Systemic physostigmine increases the antinociceptive effect of spinal morphine.

In this study we evaluated the antinociceptive effect of concurrent intrathecal (i.t.) and subcutaneous (s.c.) administration of morphine and physostigmine, respectively. The experiments were performed on male Wistar rats. Intrathecal administration of morphine was performed through a catheter implanted in the subarachnoid space. The 'tail-immersion' test was used to measure animals' responses to evoked nociceptive stimuli. Interaction of drugs was analyzed using a dose addition model. Both i.t. (1-5 microg) administration of morphine and s.c. (50-250 microg/kg) administration of physostigmine increased the latencies of nociceptive responses in a dose-dependent manner. Two micrograms of i.t. morphine and 100 microg/kg of s.c. physostigmine demonstrated 31.6 +/- 10.6 and 34.2 +/- 11.4 percentage of maximal possible effect (%MPE), respectively.
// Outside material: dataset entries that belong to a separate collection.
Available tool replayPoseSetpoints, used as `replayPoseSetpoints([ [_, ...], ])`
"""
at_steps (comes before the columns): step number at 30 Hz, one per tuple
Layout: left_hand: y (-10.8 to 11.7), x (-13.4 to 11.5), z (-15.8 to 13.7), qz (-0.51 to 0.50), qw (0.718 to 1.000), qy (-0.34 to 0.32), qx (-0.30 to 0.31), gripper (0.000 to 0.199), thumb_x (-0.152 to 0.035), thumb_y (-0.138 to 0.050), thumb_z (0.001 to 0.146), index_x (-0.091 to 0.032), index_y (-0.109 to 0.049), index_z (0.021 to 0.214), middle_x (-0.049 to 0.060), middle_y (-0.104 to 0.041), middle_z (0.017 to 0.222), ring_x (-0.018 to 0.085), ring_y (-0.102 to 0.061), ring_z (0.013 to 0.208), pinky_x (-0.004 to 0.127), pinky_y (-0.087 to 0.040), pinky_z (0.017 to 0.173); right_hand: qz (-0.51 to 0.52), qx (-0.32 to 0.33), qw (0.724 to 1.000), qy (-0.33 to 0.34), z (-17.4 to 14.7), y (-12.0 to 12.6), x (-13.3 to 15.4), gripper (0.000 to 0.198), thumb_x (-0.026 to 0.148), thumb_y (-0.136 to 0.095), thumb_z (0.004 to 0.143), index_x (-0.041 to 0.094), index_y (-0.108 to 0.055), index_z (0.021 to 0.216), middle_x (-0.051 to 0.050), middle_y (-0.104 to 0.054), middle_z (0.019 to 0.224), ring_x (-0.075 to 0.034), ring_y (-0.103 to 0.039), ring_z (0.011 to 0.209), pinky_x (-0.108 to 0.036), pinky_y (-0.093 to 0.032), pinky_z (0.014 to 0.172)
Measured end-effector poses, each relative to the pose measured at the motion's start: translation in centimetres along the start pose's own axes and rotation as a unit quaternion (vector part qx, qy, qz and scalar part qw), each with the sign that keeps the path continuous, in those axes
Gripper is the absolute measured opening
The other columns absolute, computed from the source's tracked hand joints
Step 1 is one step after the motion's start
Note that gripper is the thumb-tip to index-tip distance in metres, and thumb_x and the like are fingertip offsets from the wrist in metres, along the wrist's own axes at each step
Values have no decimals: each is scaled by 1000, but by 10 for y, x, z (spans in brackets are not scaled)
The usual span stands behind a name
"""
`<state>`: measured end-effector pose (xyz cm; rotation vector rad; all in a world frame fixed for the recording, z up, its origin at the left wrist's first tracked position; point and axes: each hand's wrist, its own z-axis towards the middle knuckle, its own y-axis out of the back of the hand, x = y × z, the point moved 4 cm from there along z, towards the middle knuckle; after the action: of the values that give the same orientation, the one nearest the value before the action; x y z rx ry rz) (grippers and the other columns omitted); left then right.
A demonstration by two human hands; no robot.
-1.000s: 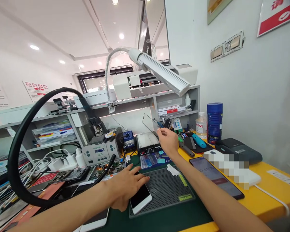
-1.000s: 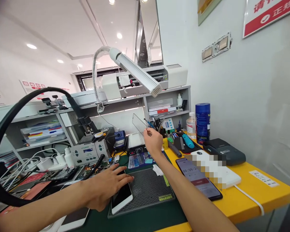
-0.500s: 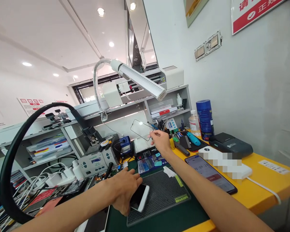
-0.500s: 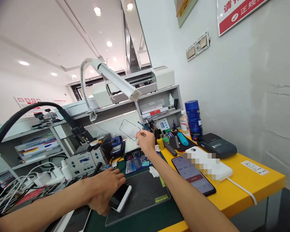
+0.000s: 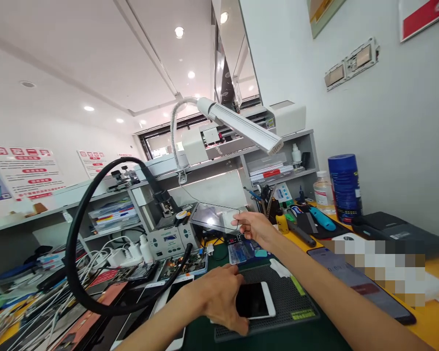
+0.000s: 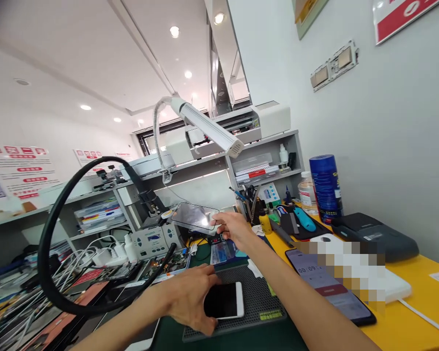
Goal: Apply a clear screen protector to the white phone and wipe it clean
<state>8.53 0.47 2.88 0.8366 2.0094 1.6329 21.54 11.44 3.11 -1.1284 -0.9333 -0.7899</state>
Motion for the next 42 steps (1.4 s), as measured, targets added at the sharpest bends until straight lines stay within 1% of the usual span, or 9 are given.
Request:
replayPoseSetpoints([
  [3, -2, 1, -16, -84, 993, -5, -80, 72, -59, -69, 60, -16, -63, 118, 14, -62, 106, 35, -58, 100, 45, -49, 86, 1, 22, 999, -29, -2, -7, -7, 19, 28, -71, 74, 13, -64, 84, -8, -72, 88, -7, -54, 51, -14, -34, 35],
  [5, -5, 7, -28, -244, 957, 61, -147, 71, -62, -70, 64, -16, -63, 117, 14, -62, 107, 33, -59, 98, 43, -51, 81, 1, 43, 998, -50, -5, -15, -14, 19, 27, -72, 74, 13, -64, 83, -8, -72, 89, -7, -54, 51, -14, -33, 36],
  [6, -9, 12, -33, -370, 906, 113, -169, 65, -62, -66, 70, -16, -62, 116, 14, -63, 105, 29, -62, 90, 37, -54, 71, 1, 56, 997, -61, -8, -21, -17, 19, 27, -72, 74, 13, -65, 83, -8, -72, 89, -7, -54, 51, -14, -33, 36],
  [8, -22, 21, -41, -607, 744, 184, -210, 57, -61, -59, 78, -14, -63, 109, 15, -62, 108, 22, -64, 78, 29, -51, 50, -7, 90, 992, -82, -15, -33, -25, 19, 28, -71, 74, 12, -66, 83, -8, -72, 90, -6, -54, 51, -14, -33, 36],
  [10, -31, 29, -45, -736, 586, 189, -282, 46, -53, -62, 81, -14, -62, 104, 13, -61, 109, 17, -63, 72, 24, -50, 46, -27, 123, 987, -101, -23, -46, -34, 20, 31, -70, 75, 12, -67, 84, -8, -71, 90, -6, -54, 52, -14, -32, 36],
  [11, -35, 34, -47, -764, 531, 184, -317, 39, -47, -66, 80, -14, -63, 101, 11, -61, 105, 15, -62, 70, 23, -50, 47, -42, 135, 984, -109, -27, -51, -38, 21, 32, -70, 76, 12, -67, 83, -8, -71, 90, -6, -55, 52, -14, -32, 36],
  [15, -55, 52, -51, -799, 414, 225, -373, 15, -25, -65, 83, -14, -64, 92, 4, -62, 87, 10, -61, 59, 18, -47, 43, -123, 149, 974, -121, -36, -61, -52, 25, 36, -69, 78, 12, -66, 84, -10, -71, 91, -8, -58, 52, -15, -32, 35],
  [27, -77, 135, -90, -797, 346, 322, -375, 21, -6, -56, 82, -9, -55, 102, 15, -72, 91, 22, -74, 74, 24, -60, 53, -195, 115, 970, -94, -25, -45, -50, 24, 35, -66, 80, 12, -67, 88, -12, -72, 90, -11, -63, 54, -16, -39, 33],
  [42, -85, 131, -101, -831, 298, 322, -343, 33, -20, -55, 90, -4, -50, 119, 16, -74, 89, 21, -72, 61, 27, -61, 51, -212, 113, 967, -80, -27, -45, -41, 23, 34, -65, 79, 13, -68, 86, -11, -73, 88, -12, -63, 55, -16, -39, 34],
])
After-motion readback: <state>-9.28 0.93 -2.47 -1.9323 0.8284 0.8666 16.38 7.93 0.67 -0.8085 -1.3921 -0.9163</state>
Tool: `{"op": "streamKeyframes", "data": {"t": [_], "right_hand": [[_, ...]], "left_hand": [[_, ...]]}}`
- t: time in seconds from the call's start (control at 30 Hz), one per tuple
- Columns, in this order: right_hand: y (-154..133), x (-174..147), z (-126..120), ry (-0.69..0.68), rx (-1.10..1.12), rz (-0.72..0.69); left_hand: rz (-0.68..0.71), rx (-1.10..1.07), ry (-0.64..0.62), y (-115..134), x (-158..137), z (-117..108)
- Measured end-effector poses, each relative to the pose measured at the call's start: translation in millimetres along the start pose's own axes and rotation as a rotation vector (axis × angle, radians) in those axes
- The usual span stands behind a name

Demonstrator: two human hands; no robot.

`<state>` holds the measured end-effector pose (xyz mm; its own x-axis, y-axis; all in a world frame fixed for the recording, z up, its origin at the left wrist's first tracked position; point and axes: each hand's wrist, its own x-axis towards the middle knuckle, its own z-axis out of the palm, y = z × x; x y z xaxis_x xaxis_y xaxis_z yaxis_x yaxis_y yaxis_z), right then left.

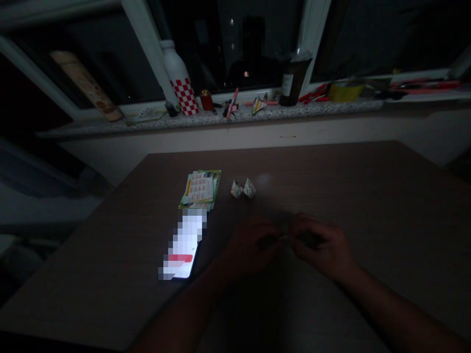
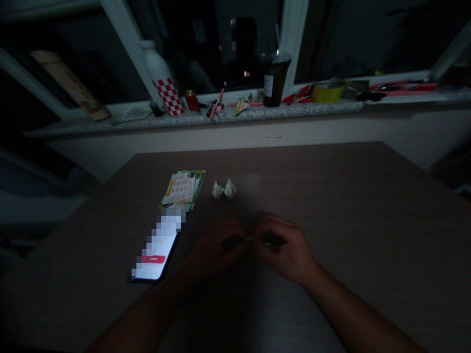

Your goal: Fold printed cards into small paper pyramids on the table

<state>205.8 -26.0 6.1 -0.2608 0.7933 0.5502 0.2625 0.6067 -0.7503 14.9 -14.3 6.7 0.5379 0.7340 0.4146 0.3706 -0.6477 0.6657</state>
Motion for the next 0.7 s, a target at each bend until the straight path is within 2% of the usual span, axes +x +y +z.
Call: {"op": "streamKeyframes", "data": {"t": [0.13, 0.23, 0.37, 0.5, 0.7], "right_hand": [[4.1, -2.9, 1.6, 0.011, 0.01, 0.115], [6.6, -3.8, 0.7, -0.009, 0.032, 0.115], [7.8, -2.4, -0.6, -0.01, 0.079, 0.07], [6.7, -0.9, -0.5, -0.004, 0.078, -0.008], [0.5, 0.7, -0.7, -0.005, -0.007, -0.179]], "left_hand": [[-0.163, -0.037, -0.059, 0.0, 1.4, -0.7], [-0.184, -0.04, -0.068, 1.5, 1.0, -2.1], [-0.082, 0.007, 0.035, 3.1, -0.5, -3.5], [0.089, 0.09, 0.132, 1.9, -1.6, -5.8], [0.274, 0.198, 0.156, -1.1, -2.5, -7.9]]}}
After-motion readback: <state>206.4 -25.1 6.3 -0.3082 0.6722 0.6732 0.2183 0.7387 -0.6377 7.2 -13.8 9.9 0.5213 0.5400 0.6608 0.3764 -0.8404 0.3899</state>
Simultaneous administration of 1 microg of i.t. morphine and 50 microg/kg of s.c. physostigmine produced a %MPE equal to 84.8 +/- 16.9. Thus, combined administration of 1 microg i.t. morphine and 50 microg/kg s.c. physostigmine resulted in a strong, highly significant antinociceptive effect. This effect was much higher than the effect expected if both drugs acted in an additive manner. Supra-additive interaction observed in this study might be a result of simultaneous activation of different neurotransmitter systems involved in nociceptive processing at the spinal as well as at the supraspinal level of the CNS.